阿南市は海部の地であり、椿町蒲生田に鎮座する賀立神社や近辺の神社の社殿や境内には、海人族が信仰した月読の化身である兎の彫物やなで兎があるそうです。
徳島には、他にも月読の伝承や兎を神徒とする神社があることから、海人族との関係は深いと考えています。
徳島県阿南市椿町蒲生田鎮座 賀立神社の彫物 Resurrection Of Awa.より引用
埼玉県 蒲生村
今のところ、この地に限定した伝承は見当たりませんが、範囲を武蔵国に広げれば、大阪の蒲生で人柱になった強頸(こわくび)の出身地とも考えられます。
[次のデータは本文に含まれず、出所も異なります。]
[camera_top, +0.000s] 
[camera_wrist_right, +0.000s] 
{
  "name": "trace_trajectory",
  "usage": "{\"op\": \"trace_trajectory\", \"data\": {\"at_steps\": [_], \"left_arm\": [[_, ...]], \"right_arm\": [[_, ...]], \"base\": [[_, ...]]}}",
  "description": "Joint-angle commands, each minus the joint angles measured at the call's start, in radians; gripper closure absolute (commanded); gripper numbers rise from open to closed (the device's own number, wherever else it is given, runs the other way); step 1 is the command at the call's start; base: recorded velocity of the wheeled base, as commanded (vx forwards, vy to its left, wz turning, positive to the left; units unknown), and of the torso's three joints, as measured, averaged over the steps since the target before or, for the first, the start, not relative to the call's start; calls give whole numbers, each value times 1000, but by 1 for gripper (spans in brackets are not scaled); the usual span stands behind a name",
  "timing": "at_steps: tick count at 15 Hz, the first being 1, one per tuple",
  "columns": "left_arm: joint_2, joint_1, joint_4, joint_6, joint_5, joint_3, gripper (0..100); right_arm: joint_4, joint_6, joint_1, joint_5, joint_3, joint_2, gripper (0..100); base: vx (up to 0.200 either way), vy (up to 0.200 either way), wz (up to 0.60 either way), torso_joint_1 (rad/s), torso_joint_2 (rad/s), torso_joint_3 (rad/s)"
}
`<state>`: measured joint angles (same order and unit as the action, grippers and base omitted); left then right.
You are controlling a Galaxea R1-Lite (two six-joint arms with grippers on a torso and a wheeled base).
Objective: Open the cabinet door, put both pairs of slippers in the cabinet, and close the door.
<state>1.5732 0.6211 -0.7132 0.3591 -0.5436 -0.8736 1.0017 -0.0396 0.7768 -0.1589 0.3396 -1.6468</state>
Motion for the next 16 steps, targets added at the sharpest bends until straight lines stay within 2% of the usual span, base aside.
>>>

巨大な堤を造るという大事業に際し、遠く武蔵国からも人夫を集めた可能性があり、彼らは土木知識のある渡来人だったとの見方もあるようです。
神功皇后の時代には、武蔵国の千熊長彦が、新羅や百済との交渉役を担ったともあり、こちらも半島の言語に長けた渡来人だった可能性があります。
武蔵国には、中央政府直轄の牧が複数あったことからも、馬の繁殖技術に精通した、渡来人が多く住んでいたのかもしれません。
千熊長彦が百済との交渉により持ち帰ったともされる石上神宮の七枝刀 東京国立博物館ホームページより引用
蒲生氏と神功皇后
今回調べてみた蒲生地名は以上です。
氏で言えば、中世以降に登場する蒲生氏には、近江を出自とする近江蒲生氏と、大隅を出自とする大隅蒲生氏があるようです。
やはりこちらも、蒲生地名がある滋賀と鹿児島に、ルーツがあるのですね。
他に蒲生地名に共通するのは、渡来系が関与している可能性が高いと思われる、水路や堤防などの土木技術。
そして、皇位争いに伴う血生臭い事件と、見え隠れする多氏と、隼人や海部といった海人族の存在。
これらのピースを繋ぎ合わせるには、もう少し調べを進める必要がありそうです。
ちなみに、近江蒲生氏は、近江 御上神社の神職家の系統 三上祝を祖とするともあり、であれば神功皇后の息長氏とも繋がります。
こちらからの視点も気になりますので、機会をみて掘り下げたいと思います。